= EXERCISE DIRECTIONS =
Give the listing again in full, matching it character for character.

-- Opening Marker --

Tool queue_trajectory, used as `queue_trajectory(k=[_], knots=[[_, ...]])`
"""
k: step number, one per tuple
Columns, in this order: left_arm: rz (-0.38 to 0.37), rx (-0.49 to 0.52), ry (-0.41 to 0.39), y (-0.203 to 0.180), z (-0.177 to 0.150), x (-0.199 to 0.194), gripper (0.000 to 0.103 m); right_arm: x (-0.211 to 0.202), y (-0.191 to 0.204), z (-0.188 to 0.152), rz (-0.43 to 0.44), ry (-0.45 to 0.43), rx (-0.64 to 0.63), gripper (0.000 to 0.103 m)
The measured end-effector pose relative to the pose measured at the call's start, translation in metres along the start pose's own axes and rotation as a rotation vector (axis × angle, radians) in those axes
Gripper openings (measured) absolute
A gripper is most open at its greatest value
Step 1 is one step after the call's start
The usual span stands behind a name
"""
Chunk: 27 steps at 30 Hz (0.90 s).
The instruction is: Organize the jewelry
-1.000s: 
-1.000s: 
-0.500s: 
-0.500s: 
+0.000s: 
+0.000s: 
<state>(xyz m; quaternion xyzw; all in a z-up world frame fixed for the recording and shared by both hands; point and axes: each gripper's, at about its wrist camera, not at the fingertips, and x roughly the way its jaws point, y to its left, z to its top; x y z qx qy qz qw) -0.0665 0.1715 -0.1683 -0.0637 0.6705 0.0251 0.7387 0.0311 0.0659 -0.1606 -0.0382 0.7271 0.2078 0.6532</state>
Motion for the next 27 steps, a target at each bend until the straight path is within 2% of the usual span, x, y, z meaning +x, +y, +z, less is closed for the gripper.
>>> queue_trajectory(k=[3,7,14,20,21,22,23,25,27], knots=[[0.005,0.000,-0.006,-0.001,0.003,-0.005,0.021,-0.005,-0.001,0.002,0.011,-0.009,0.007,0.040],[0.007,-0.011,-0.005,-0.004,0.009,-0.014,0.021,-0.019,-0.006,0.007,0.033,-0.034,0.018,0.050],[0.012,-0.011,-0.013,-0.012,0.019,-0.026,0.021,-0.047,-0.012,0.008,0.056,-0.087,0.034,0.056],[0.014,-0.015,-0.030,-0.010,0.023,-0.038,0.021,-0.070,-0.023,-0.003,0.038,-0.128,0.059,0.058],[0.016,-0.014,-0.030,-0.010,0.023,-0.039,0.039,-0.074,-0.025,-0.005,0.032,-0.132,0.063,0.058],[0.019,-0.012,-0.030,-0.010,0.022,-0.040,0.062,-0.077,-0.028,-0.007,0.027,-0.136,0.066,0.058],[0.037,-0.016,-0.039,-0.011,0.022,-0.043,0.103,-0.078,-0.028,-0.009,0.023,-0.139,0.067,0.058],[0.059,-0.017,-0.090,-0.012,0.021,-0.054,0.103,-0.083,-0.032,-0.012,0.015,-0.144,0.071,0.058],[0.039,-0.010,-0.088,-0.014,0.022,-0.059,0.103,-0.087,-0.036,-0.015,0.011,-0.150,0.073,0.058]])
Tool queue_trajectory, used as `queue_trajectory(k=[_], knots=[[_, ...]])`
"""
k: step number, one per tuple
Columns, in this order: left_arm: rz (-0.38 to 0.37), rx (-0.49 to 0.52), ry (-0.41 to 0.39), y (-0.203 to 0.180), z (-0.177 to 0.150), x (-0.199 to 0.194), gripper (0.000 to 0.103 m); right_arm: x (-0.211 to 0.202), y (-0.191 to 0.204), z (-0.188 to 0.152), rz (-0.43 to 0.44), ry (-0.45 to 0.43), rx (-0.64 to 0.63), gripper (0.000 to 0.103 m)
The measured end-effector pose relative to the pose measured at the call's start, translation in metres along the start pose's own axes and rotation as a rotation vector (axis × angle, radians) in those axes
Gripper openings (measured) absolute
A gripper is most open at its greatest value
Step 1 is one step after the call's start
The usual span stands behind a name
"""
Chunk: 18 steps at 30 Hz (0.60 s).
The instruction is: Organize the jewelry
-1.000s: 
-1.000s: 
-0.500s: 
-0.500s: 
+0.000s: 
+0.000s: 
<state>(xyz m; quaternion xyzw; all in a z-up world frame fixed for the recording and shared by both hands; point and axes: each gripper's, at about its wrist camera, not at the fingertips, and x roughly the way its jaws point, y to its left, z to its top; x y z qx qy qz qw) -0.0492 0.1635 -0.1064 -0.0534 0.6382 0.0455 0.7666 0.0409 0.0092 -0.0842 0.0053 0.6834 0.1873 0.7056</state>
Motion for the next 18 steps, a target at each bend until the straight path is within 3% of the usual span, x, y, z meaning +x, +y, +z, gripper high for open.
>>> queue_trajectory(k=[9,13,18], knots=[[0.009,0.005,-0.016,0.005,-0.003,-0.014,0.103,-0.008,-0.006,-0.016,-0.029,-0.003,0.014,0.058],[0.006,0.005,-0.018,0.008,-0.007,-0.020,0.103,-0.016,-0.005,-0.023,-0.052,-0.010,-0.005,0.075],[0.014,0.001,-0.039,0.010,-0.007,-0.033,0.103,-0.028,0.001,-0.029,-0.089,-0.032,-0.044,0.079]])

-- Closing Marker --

= ANSWER =
Tool queue_trajectory, used as `queue_trajectory(k=[_], knots=[[_, ...]])`
"""
k: step number, one per tuple
Columns, in this order: left_arm: rz (-0.38 to 0.37), rx (-0.49 to 0.52), ry (-0.41 to 0.39), y (-0.203 to 0.180), z (-0.177 to 0.150), x (-0.199 to 0.194), gripper (0.000 to 0.103 m); right_arm: x (-0.211 to 0.202), y (-0.191 to 0.204), z (-0.188 to 0.152), rz (-0.43 to 0.44), ry (-0.45 to 0.43), rx (-0.64 to 0.63), gripper (0.000 to 0.103 m)
The measured end-effector pose relative to the pose measured at the call's start, translation in metres along the start pose's own axes and rotation as a rotation vector (axis × angle, radians) in those axes
Gripper openings (measured) absolute
A gripper is most open at its greatest value
Step 1 is one step after the call's start
The usual span stands behind a name
"""
Chunk: 27 steps at 30 Hz (0.90 s).
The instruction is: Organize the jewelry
-1.000s: 
-1.000s: 
-0.500s: 
-0.500s: 
+0.000s: 
+0.000s: 
<state>(xyz m; quaternion xyzw; all in a z-up world frame fixed for the recording and shared by both hands; point and axes: each gripper's, at about its wrist camera, not at the fingertips, and x roughly the way its jaws point, y to its left, z to its top; x y z qx qy qz qw) -0.0665 0.1715 -0.1683 -0.0637 0.6705 0.0251 0.7387 0.0311 0.0659 -0.1606 -0.0382 0.7271 0.2078 0.6532</state>
Motion for the next 27 steps, a target at each bend until the straight path is within 2% of the usual span, x, y, z meaning +x, +y, +z, less is closed for the gripper.
>>> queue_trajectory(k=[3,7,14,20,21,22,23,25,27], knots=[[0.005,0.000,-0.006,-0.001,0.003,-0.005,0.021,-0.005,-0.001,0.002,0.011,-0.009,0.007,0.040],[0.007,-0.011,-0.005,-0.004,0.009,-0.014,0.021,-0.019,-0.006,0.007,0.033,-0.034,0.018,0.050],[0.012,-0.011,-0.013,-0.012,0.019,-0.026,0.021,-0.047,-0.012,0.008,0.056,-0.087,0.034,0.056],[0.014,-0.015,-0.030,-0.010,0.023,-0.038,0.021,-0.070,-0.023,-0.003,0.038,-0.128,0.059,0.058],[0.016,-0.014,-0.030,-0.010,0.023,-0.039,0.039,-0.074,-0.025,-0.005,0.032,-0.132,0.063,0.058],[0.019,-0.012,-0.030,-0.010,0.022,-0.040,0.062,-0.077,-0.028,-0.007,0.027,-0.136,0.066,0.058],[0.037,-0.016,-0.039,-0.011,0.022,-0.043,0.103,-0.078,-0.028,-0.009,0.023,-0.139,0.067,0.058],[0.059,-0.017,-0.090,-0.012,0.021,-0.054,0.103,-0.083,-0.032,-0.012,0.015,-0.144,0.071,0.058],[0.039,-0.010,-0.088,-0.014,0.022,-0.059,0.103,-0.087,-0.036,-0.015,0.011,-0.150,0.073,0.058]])
Tool queue_trajectory, used as `queue_trajectory(k=[_], knots=[[_, ...]])`
"""
k: step number, one per tuple
Columns, in this order: left_arm: rz (-0.38 to 0.37), rx (-0.49 to 0.52), ry (-0.41 to 0.39), y (-0.203 to 0.180), z (-0.177 to 0.150), x (-0.199 to 0.194), gripper (0.000 to 0.103 m); right_arm: x (-0.211 to 0.202), y (-0.191 to 0.204), z (-0.188 to 0.152), rz (-0.43 to 0.44), ry (-0.45 to 0.43), rx (-0.64 to 0.63), gripper (0.000 to 0.103 m)
The measured end-effector pose relative to the pose measured at the call's start, translation in metres along the start pose's own axes and rotation as a rotation vector (axis × angle, radians) in those axes
Gripper openings (measured) absolute
A gripper is most open at its greatest value
Step 1 is one step after the call's start
The usual span stands behind a name
"""
Chunk: 18 steps at 30 Hz (0.60 s).
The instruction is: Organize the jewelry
-1.000s: 
-1.000s: 
-0.500s: 
-0.500s: 
+0.000s: 
+0.000s: 
<state>(xyz m; quaternion xyzw; all in a z-up world frame fixed for the recording and shared by both hands; point and axes: each gripper's, at about its wrist camera, not at the fingertips, and x roughly the way its jaws point, y to its left, z to its top; x y z qx qy qz qw) -0.0492 0.1635 -0.1064 -0.0534 0.6382 0.0455 0.7666 0.0409 0.0092 -0.0842 0.0053 0.6834 0.1873 0.7056</state>
Motion for the next 18 steps, a target at each bend until the straight path is within 3% of the usual span, x, y, z meaning +x, +y, +z, gripper high for open.
>>> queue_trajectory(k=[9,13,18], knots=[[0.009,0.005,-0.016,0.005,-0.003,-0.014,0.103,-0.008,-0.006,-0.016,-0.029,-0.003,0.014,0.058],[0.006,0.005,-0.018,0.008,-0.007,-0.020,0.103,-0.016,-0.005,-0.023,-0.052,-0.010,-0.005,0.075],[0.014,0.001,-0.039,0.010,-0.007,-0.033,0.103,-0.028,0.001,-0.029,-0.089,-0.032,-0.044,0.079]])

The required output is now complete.